## WHAT THE EXERCISE ASKS
Please print the entries below exactly, from the line with "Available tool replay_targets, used" through the line with "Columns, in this", including both of those lines and leaving out all others.

## ENTRIES PROVIDED
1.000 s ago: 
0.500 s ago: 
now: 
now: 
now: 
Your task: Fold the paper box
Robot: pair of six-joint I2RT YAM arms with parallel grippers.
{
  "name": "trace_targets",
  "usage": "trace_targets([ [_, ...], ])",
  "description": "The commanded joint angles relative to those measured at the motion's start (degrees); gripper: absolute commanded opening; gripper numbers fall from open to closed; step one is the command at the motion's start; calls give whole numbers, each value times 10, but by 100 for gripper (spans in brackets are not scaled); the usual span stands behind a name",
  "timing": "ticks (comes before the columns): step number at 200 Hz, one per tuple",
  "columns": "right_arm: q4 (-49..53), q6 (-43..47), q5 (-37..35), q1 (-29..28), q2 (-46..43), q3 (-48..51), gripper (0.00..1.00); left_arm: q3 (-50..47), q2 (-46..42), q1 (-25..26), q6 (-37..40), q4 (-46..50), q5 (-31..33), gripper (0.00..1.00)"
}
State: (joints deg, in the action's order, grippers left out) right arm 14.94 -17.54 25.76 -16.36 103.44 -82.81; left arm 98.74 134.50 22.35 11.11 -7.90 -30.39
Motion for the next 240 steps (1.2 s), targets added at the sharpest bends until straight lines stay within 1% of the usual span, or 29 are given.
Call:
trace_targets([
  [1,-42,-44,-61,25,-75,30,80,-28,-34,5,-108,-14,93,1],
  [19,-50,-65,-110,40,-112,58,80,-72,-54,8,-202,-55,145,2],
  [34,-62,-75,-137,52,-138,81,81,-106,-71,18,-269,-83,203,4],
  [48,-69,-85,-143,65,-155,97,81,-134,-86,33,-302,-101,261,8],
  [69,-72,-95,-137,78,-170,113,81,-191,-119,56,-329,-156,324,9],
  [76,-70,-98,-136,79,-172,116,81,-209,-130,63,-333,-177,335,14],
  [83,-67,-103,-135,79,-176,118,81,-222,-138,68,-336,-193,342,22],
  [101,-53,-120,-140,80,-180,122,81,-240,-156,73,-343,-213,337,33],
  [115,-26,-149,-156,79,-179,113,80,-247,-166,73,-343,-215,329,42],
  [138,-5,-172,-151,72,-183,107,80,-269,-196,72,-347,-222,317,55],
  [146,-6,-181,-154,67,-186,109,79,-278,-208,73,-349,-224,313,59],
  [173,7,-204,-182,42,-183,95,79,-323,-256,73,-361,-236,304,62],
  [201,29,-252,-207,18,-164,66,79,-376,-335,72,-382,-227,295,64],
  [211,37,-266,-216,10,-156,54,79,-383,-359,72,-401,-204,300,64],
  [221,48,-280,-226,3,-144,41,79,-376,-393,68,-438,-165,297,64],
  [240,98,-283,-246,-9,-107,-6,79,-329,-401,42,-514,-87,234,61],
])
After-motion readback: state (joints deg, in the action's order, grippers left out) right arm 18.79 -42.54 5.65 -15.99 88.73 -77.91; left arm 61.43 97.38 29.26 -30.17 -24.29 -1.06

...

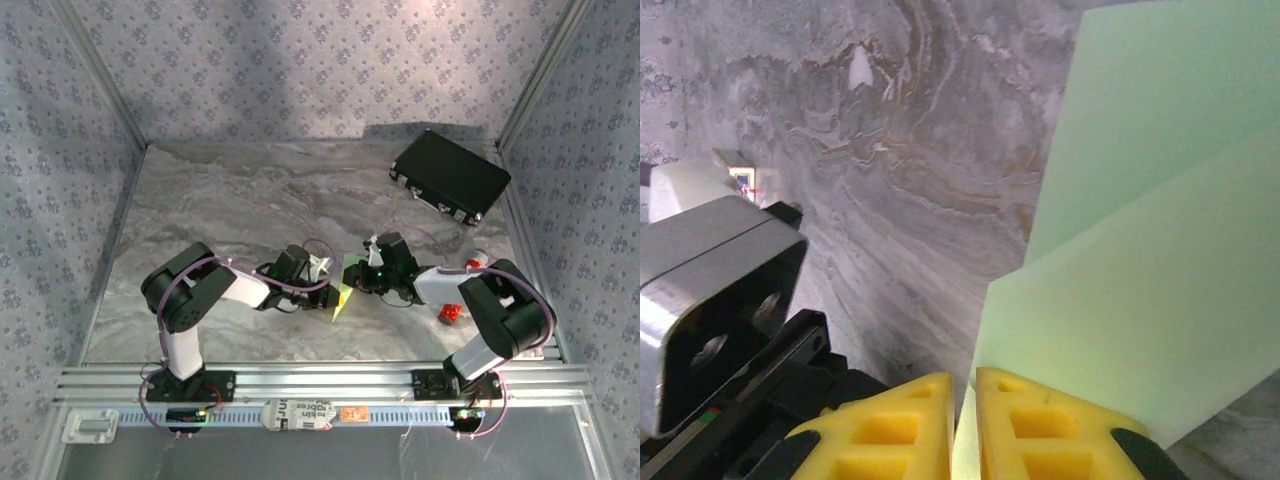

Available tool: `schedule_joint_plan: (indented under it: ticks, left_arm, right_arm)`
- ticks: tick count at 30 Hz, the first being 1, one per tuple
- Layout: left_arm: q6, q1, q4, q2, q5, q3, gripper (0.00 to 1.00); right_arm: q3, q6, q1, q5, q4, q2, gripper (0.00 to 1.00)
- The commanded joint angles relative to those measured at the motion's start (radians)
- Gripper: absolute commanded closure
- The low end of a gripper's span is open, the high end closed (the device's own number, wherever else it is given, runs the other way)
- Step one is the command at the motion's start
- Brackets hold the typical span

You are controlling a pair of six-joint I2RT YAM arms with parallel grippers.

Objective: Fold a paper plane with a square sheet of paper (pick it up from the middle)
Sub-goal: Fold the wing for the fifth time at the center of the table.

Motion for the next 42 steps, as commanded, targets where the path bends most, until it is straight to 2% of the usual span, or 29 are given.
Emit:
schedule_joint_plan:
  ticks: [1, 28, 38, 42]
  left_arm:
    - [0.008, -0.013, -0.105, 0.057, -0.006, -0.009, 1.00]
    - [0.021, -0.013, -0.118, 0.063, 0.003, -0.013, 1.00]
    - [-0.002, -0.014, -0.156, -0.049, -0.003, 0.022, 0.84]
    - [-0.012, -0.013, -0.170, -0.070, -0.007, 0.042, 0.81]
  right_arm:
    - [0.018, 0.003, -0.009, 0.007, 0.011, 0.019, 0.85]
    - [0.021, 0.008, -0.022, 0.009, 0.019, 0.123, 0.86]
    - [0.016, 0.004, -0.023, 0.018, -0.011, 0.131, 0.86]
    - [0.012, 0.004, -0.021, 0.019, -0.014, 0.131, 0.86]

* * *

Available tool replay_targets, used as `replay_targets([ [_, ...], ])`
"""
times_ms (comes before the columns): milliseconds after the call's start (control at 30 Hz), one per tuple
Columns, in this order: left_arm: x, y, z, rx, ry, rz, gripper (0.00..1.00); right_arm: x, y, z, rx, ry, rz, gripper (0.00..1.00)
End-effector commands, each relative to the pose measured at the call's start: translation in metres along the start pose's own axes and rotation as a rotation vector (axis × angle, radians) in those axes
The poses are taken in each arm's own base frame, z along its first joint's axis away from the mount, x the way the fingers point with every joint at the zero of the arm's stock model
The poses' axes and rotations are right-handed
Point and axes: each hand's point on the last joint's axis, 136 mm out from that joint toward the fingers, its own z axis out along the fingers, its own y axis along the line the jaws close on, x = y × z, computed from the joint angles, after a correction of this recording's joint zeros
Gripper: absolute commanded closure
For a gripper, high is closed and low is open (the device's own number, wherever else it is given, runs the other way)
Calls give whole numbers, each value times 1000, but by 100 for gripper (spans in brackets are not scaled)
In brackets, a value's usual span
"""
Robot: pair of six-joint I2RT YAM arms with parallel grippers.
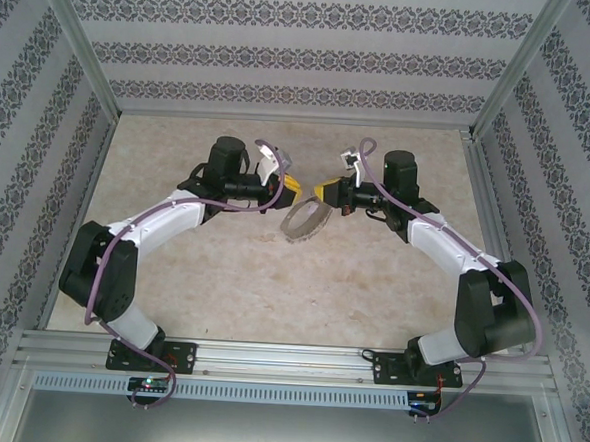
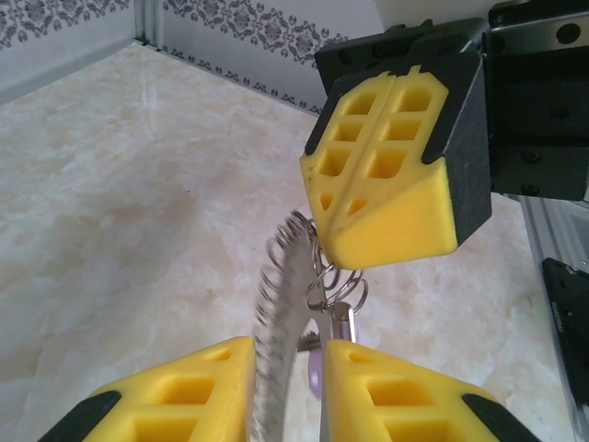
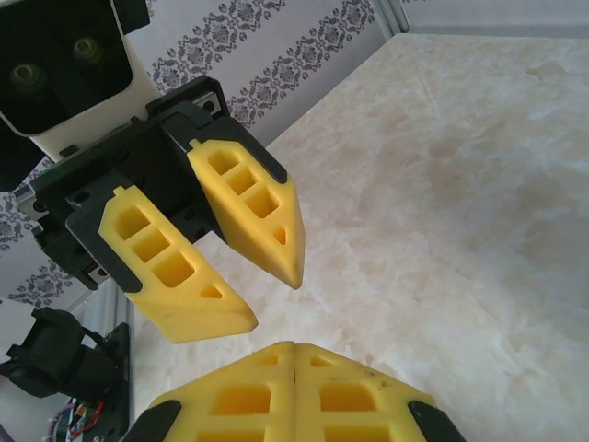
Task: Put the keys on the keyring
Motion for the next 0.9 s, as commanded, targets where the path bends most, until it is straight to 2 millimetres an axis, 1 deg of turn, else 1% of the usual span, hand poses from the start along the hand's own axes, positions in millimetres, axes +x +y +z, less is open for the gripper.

## RESULT FOR THIS TASK
Available tool replay_targets, used as `replay_targets([ [_, ...], ])`
"""
times_ms (comes before the columns): milliseconds after the call's start (control at 30 Hz), one per tuple
Columns, in this order: left_arm: x, y, z, rx, ry, rz, gripper (0.00..1.00); right_arm: x, y, z, rx, ry, rz, gripper (0.00..1.00)

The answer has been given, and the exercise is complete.